Çay, yağ, makyaj, çikolata lekeleri… Gün içinde fark etmeden üzerinize bulaşan lekeler artık kâbus olmaktan çıkıyor. Siemens iQ500 çamaşır makinesi ile stainRemoval teknolojisi devreye giriyor. Tek bir dokunuşla çay, yağ, kozmetik veya günlük hayatta karşılaştığınız diğer zor lekeler için özel programları aktif edebilirsiniz. 

Siemens Home Connect uygulaması sayesinde daha fazla leke türünü ve bunlar için geliştirilmiş özel programları keşfetmek de mümkün. Yani sadece “lekeyi çıkar” demekle kalmıyor, sizin için en doğru yıkama programını da otomatik olarak öneriyor. Böylece hem lekelerle uğraşmak zorunda kalmıyor hem de giysilerinizin ömrünü koruyorsunuz. 

Artık çocuğunuza yemek yedirirken dökülen yemek lekeleri, kahve kazaları ya da mutfakta sıçrayan yağ lekeleri sizi endişelendirmiyor. stainRemoval, günlük hayatın getirdiği küçük sürprizlere karşı en güvenilir yardımcınız oluyor. 
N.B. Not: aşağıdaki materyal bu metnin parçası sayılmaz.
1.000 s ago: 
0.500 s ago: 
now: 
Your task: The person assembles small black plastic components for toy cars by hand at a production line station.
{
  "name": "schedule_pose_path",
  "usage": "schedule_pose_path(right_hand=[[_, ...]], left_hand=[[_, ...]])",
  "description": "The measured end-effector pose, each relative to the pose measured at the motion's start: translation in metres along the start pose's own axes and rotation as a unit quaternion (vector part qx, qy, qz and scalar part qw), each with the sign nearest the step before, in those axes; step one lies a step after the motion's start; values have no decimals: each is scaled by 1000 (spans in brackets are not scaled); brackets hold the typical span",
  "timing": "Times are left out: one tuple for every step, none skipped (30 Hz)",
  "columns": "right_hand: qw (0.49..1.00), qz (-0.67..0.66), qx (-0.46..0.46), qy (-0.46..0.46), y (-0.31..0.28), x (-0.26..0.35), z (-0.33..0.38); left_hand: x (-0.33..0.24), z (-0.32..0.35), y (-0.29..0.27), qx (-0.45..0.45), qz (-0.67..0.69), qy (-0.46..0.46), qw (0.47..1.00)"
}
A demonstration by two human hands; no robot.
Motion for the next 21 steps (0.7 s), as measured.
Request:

Siemens iQ500 çamaşır ve kurutma makineleri, artık sadece kıyafetlerinizi temizleyen makineler değil; size zaman, konfor ve güven veren akıllı iş ortaklarınızdır. Ütüye harcadığınız vakti kendinize ayırın, lekelerle uğraşmayı unutun ve teknolojinin yaşam alanınıza uyumunun keyfini yaşayın.

*Bu yazı Siemens’in katkılarıyla hazırlanmıştır.